● **Instructions for the task**: Retype all of the data word for word, without pictures.

● **Collected data**:
▬▬▬

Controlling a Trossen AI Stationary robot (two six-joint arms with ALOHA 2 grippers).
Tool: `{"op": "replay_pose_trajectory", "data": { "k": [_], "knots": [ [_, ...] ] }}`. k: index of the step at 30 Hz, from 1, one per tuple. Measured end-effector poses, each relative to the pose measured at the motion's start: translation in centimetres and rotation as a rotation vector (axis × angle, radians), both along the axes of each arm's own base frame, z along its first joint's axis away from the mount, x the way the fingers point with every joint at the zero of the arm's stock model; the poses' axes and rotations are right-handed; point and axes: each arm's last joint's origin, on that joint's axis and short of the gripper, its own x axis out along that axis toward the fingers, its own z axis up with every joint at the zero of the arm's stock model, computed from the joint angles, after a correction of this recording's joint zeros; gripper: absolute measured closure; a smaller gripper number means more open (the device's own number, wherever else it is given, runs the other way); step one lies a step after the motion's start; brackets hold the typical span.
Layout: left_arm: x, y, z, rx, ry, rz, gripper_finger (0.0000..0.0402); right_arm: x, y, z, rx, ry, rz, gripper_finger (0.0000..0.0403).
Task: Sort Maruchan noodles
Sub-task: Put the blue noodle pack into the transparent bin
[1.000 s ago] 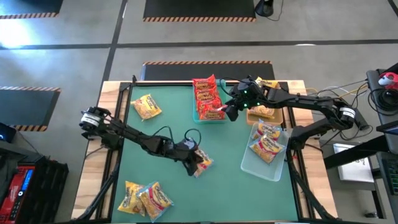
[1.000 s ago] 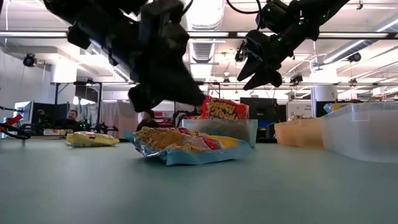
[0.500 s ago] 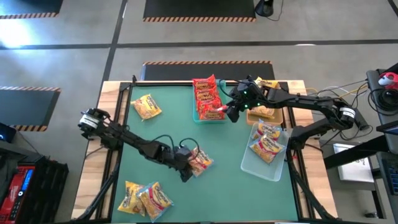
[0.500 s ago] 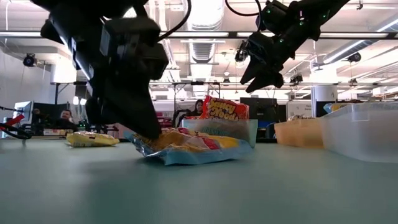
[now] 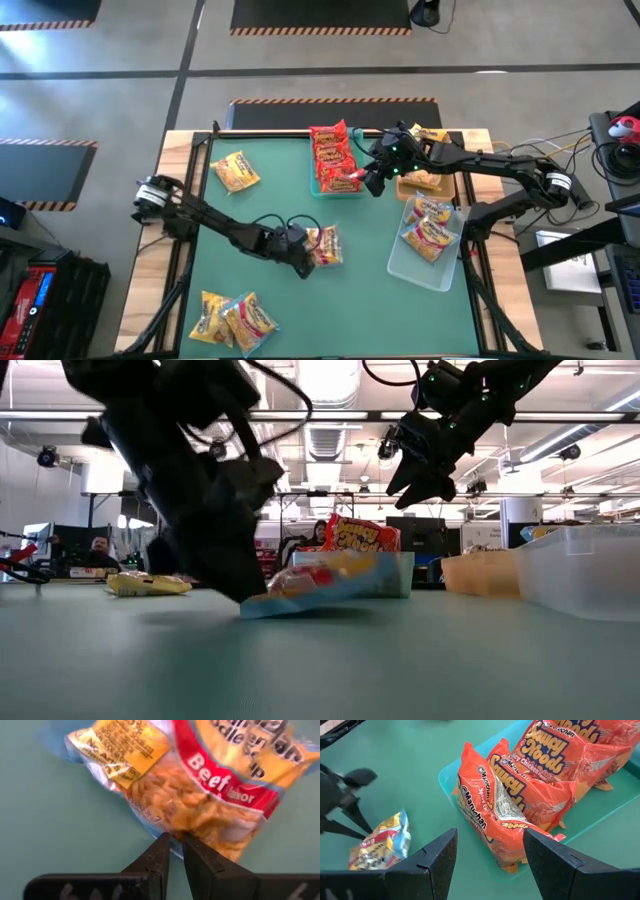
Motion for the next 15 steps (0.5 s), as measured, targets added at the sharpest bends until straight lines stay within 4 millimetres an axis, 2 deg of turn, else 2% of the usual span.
{"op": "replay_pose_trajectory", "data": {
  "k": [9,15],
  "knots": [
    [2.9,-0.7,-2.1,-0.081,-0.204,0.007,0.0365,0.0,0.0,0.0,0.0,0.0,0.0,0.0188],
    [4.9,-1.2,-2.3,-0.077,-0.231,0.006,0.0365,0.0,0.0,0.0,0.0,0.0,-0.006,0.0188]
  ]
}}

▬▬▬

● **Solution for this problem**:
Controlling a Trossen AI Stationary robot (two six-joint arms with ALOHA 2 grippers).
Tool: `{"op": "replay_pose_trajectory", "data": { "k": [_], "knots": [ [_, ...] ] }}`. k: index of the step at 30 Hz, from 1, one per tuple. Measured end-effector poses, each relative to the pose measured at the motion's start: translation in centimetres and rotation as a rotation vector (axis × angle, radians), both along the axes of each arm's own base frame, z along its first joint's axis away from the mount, x the way the fingers point with every joint at the zero of the arm's stock model; the poses' axes and rotations are right-handed; point and axes: each arm's last joint's origin, on that joint's axis and short of the gripper, its own x axis out along that axis toward the fingers, its own z axis up with every joint at the zero of the arm's stock model, computed from the joint angles, after a correction of this recording's joint zeros; gripper: absolute measured closure; a smaller gripper number means more open (the device's own number, wherever else it is given, runs the other way); step one lies a step after the motion's start; brackets hold the typical span.
Layout: left_arm: x, y, z, rx, ry, rz, gripper_finger (0.0000..0.0402); right_arm: x, y, z, rx, ry, rz, gripper_finger (0.0000..0.0403).
Task: Sort Maruchan noodles
Sub-task: Put the blue noodle pack into the transparent bin
[1.000 s ago] 
[1.000 s ago] 
[0.500 s ago] 
[0.500 s ago] 
[now] 
Motion for the next 15 steps (0.5 s), as measured, targets added at the sharpest bends until straight lines stay within 4 millimetres an axis, 2 deg of turn, else 2% of the usual span.
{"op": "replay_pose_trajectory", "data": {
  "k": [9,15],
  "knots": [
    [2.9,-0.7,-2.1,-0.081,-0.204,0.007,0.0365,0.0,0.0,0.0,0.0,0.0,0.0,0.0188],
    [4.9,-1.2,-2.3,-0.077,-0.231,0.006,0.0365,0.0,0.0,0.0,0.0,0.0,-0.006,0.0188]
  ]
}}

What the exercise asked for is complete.